Action item:
Exactly transcribe the line that holds "Kindly provide the mask of the **white black left" and every remaining line of the records, up to and including the final one, with nothing else.

The records:
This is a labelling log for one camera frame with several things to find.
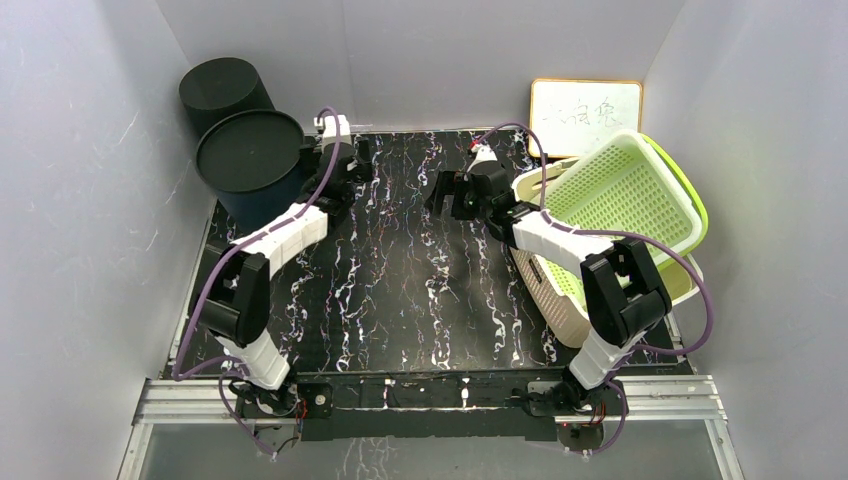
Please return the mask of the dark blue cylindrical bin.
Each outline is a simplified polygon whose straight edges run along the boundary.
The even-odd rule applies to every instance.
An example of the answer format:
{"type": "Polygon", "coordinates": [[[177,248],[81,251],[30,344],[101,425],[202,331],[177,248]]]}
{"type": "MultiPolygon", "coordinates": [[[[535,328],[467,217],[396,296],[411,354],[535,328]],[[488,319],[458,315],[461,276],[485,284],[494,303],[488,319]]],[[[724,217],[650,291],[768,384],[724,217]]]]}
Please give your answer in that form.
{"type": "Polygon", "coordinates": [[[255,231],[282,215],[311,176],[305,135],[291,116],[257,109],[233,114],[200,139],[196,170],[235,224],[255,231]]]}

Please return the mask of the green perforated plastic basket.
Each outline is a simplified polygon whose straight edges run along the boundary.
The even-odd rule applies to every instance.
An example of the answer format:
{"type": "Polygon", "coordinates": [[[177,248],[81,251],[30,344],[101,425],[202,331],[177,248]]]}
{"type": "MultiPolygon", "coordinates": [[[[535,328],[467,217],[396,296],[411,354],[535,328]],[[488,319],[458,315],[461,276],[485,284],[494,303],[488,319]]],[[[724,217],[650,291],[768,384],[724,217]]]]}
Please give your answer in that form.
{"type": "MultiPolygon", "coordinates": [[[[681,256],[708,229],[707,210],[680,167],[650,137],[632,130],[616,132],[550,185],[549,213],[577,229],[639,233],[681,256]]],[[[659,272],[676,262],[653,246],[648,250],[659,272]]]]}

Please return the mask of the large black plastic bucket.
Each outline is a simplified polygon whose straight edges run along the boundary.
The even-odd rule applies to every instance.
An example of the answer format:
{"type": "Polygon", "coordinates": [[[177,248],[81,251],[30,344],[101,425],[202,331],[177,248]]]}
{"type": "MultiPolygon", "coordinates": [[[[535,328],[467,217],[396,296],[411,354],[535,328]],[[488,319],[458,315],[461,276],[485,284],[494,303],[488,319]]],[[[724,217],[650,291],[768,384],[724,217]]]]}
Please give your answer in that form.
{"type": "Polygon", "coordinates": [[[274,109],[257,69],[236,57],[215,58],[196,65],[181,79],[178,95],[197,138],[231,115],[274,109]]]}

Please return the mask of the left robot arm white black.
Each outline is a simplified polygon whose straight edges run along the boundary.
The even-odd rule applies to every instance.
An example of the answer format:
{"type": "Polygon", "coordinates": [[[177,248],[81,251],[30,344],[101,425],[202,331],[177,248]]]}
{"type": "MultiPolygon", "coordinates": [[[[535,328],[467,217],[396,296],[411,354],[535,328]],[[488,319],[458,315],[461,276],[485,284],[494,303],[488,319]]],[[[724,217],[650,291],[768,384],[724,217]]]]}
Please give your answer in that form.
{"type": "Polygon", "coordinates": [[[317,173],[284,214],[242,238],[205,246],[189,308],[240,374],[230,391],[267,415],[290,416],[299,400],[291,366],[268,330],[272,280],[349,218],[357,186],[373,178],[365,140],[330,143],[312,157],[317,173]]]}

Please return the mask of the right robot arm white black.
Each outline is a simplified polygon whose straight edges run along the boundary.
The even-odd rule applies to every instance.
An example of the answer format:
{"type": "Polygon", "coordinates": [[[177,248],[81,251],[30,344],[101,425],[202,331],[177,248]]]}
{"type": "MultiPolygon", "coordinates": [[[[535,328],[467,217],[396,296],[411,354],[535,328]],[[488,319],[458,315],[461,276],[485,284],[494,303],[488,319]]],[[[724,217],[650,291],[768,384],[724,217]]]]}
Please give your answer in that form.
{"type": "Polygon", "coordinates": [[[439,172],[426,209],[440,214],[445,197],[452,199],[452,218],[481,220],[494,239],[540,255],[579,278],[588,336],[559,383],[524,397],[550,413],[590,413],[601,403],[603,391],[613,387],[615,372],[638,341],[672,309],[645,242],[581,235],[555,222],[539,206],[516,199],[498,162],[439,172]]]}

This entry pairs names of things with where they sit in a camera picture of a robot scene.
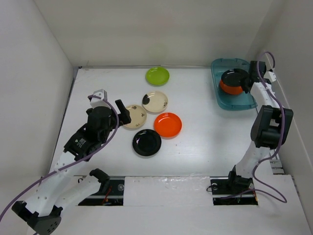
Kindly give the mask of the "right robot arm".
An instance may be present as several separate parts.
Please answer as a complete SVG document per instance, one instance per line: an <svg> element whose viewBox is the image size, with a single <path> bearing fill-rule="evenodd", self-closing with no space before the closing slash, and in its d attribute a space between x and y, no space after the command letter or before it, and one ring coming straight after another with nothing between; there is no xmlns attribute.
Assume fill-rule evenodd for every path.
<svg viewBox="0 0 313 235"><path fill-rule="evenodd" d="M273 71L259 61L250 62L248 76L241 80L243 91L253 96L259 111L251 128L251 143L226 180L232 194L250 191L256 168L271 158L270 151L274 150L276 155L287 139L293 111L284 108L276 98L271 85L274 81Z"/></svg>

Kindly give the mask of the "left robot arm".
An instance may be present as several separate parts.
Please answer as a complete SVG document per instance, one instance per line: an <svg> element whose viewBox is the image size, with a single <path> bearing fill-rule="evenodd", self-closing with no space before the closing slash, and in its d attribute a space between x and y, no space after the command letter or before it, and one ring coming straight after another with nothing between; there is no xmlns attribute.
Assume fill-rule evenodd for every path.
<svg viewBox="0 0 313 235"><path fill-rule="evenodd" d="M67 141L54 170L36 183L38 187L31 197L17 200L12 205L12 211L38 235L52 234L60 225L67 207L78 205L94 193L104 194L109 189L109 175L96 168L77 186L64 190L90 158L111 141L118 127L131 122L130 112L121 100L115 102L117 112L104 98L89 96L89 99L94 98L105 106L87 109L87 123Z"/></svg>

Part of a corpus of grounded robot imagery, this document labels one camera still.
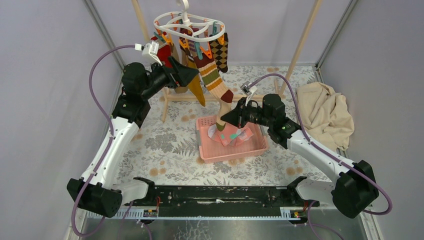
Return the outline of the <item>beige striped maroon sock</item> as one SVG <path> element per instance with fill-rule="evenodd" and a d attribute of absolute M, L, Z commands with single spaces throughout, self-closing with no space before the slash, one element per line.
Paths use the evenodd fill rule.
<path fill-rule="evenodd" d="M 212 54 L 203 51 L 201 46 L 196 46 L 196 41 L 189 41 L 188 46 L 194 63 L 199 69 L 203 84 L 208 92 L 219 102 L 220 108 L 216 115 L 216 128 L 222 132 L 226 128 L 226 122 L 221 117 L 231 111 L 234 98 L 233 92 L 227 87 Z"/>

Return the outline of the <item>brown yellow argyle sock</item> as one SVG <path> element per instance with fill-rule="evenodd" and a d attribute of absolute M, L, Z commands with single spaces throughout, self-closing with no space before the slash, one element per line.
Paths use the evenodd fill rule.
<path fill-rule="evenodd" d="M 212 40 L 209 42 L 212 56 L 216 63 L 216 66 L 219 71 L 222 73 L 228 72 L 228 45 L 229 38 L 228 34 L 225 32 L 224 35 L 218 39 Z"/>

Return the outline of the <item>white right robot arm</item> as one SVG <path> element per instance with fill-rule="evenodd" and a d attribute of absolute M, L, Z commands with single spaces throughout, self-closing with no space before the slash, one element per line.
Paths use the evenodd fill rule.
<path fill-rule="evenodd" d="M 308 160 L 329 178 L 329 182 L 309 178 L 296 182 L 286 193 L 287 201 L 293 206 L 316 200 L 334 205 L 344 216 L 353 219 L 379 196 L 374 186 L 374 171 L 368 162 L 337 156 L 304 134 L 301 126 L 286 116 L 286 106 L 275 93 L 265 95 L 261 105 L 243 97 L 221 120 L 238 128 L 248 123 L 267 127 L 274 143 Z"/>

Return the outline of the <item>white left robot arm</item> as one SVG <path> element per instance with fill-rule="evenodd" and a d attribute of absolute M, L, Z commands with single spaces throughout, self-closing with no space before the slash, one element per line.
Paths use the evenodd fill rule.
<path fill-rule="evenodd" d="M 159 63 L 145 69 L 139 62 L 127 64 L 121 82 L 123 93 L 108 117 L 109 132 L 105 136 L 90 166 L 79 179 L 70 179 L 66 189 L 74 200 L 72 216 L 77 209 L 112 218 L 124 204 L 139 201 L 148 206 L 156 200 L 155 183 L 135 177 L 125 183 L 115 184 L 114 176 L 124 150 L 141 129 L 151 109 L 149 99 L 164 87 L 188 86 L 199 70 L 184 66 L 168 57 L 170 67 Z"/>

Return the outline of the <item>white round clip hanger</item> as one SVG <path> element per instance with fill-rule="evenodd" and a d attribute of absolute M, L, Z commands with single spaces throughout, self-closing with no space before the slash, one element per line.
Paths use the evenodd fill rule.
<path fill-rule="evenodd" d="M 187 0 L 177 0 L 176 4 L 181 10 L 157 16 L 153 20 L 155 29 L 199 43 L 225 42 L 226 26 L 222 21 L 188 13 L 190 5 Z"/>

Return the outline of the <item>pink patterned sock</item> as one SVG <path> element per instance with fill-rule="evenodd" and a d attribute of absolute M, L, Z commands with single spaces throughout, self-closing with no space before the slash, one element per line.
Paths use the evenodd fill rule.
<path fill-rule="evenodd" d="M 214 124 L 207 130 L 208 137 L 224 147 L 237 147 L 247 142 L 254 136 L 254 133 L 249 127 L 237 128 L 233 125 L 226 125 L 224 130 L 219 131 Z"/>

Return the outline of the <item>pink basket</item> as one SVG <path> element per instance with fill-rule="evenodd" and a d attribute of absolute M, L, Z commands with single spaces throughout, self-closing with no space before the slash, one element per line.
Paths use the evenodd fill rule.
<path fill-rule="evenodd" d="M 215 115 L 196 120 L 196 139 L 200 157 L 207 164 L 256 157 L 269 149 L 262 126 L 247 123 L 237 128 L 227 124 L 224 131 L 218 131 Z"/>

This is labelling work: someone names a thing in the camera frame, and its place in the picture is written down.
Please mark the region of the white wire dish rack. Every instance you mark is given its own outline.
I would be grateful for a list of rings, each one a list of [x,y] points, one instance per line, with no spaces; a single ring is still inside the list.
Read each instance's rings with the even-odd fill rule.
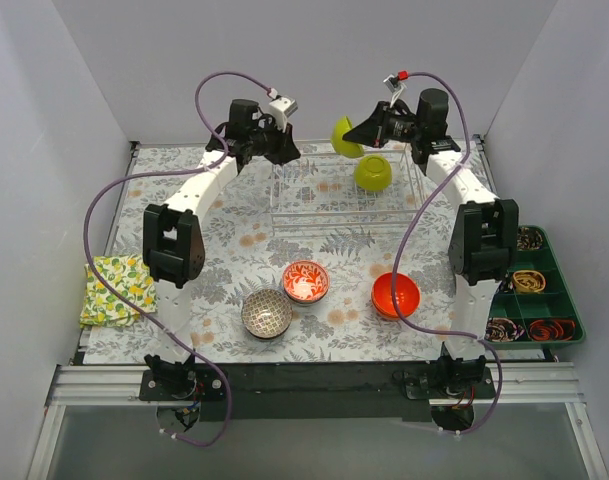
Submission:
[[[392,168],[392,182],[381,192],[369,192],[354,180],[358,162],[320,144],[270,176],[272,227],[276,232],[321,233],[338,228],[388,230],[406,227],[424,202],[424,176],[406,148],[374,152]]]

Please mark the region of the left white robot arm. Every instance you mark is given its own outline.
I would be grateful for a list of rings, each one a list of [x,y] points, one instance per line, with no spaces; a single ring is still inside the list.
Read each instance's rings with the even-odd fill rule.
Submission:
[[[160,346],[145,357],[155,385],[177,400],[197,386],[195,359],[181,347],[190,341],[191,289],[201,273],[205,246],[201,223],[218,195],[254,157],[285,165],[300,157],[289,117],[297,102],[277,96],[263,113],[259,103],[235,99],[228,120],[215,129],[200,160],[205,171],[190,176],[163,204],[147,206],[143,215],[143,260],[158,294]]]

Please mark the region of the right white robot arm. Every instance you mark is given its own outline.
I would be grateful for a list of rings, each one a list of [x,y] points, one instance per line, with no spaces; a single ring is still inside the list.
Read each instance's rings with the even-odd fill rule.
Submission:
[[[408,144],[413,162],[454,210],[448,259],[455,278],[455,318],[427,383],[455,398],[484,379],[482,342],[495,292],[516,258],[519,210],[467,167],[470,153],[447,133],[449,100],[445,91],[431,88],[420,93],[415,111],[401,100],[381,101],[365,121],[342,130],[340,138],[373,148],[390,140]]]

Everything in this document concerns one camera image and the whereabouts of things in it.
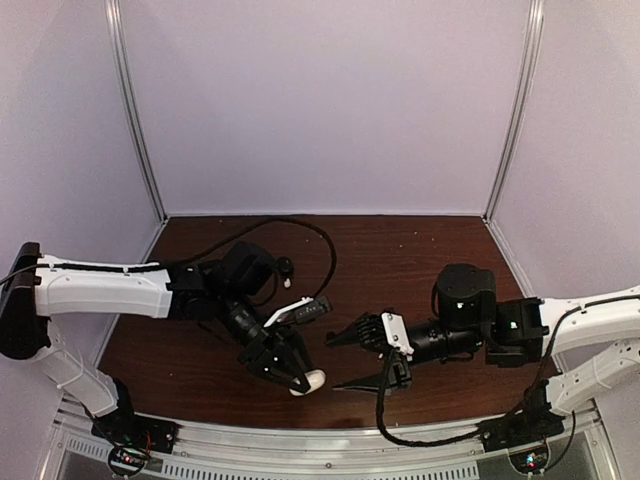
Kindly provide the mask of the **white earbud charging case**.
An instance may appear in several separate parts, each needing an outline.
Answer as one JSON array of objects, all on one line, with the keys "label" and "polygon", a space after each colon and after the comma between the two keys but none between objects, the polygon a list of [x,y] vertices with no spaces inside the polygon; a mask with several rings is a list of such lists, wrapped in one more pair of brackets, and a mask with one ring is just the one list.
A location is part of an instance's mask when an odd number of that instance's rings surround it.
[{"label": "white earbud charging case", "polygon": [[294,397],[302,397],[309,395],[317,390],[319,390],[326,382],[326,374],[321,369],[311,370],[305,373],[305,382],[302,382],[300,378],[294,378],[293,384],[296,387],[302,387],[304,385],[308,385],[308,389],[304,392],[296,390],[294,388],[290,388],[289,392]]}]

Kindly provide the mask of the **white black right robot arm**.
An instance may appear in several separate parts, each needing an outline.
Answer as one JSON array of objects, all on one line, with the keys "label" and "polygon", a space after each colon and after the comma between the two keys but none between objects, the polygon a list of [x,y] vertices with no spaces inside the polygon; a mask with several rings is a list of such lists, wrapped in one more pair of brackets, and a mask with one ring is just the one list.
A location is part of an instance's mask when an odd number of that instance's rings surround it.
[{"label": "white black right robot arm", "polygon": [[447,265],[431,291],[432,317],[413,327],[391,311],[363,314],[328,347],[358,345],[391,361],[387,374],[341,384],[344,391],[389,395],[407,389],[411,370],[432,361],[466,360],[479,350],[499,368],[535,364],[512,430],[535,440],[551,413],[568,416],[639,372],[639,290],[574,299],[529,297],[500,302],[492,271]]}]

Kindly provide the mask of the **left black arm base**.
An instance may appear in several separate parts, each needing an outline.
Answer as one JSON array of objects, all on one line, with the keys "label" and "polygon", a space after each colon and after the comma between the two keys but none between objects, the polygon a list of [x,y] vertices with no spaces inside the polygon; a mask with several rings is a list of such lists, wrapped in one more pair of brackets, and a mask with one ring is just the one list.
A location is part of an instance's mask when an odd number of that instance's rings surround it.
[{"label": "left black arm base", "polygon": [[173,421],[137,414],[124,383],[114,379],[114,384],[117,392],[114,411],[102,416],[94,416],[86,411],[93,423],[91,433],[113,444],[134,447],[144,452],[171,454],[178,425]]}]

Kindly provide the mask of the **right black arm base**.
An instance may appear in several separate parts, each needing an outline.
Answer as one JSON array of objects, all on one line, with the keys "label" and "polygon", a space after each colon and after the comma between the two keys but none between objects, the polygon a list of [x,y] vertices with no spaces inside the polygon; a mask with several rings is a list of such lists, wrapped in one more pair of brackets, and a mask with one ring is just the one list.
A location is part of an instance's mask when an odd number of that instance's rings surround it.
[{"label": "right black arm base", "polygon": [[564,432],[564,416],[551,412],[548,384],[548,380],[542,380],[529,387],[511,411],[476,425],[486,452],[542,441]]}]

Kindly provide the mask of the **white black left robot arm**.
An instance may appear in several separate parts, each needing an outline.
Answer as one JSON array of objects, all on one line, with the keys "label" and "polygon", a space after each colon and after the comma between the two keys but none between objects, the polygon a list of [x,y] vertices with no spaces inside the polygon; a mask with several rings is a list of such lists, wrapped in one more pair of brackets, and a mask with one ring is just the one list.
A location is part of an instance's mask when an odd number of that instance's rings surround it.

Solution to this problem:
Kindly provide the mask of the **white black left robot arm**.
An instance may appear in several separate parts, each needing an outline.
Answer as one JSON array of objects, all on one line, with the keys "label" and "polygon", a space after each colon and after the comma between the two keys but none between objects, the polygon a list of [x,y] vertices with no spaces inside the polygon; a mask with several rings is a list of such lists, wrapped in one more pair of brackets, and a mask with one ring is just the one list.
A location is part of an instance's mask when an odd number of that instance's rings surround it.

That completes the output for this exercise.